Problem statement: Scan the data below and work out how many of its lines contain the word "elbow". Give only that number.

Data provided:
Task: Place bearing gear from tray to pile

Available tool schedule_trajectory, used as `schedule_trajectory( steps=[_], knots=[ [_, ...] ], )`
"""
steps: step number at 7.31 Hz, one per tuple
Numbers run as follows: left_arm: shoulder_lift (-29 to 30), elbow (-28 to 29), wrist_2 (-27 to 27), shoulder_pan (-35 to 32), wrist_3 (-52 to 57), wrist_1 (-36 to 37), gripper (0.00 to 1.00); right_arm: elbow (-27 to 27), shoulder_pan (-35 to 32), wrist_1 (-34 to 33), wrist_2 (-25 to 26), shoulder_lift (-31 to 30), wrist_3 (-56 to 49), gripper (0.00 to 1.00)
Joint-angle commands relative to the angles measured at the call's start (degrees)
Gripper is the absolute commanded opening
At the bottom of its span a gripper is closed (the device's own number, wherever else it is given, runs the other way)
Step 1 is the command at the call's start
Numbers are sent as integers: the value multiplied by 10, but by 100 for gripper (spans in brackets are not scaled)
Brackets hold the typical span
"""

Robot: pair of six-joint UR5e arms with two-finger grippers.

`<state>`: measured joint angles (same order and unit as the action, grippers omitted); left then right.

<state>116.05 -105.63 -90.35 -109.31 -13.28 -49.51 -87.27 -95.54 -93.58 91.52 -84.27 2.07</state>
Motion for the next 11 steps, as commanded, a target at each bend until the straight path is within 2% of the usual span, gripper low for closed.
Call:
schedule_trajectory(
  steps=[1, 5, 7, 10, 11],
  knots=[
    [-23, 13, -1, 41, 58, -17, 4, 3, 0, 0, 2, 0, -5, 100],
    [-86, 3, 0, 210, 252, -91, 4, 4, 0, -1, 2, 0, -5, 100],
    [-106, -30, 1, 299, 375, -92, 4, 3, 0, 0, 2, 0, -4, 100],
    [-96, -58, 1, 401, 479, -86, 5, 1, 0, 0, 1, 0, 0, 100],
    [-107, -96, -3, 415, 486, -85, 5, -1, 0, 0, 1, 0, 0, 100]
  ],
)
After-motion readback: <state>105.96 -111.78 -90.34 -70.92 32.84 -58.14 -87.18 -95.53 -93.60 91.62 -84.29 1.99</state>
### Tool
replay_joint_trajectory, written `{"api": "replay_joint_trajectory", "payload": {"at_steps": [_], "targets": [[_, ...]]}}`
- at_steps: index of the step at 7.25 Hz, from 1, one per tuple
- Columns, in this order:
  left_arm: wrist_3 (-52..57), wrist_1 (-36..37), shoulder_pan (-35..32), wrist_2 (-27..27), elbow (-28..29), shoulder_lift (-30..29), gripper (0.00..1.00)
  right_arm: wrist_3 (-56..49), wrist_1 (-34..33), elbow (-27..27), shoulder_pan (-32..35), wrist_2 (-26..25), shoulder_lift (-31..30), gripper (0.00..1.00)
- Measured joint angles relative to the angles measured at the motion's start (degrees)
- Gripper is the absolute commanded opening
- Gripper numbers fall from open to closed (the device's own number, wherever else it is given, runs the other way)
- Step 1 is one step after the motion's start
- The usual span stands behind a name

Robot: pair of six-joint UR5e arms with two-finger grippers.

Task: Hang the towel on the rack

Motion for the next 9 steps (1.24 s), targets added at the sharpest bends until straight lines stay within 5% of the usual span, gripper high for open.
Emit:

Finished exercise: 3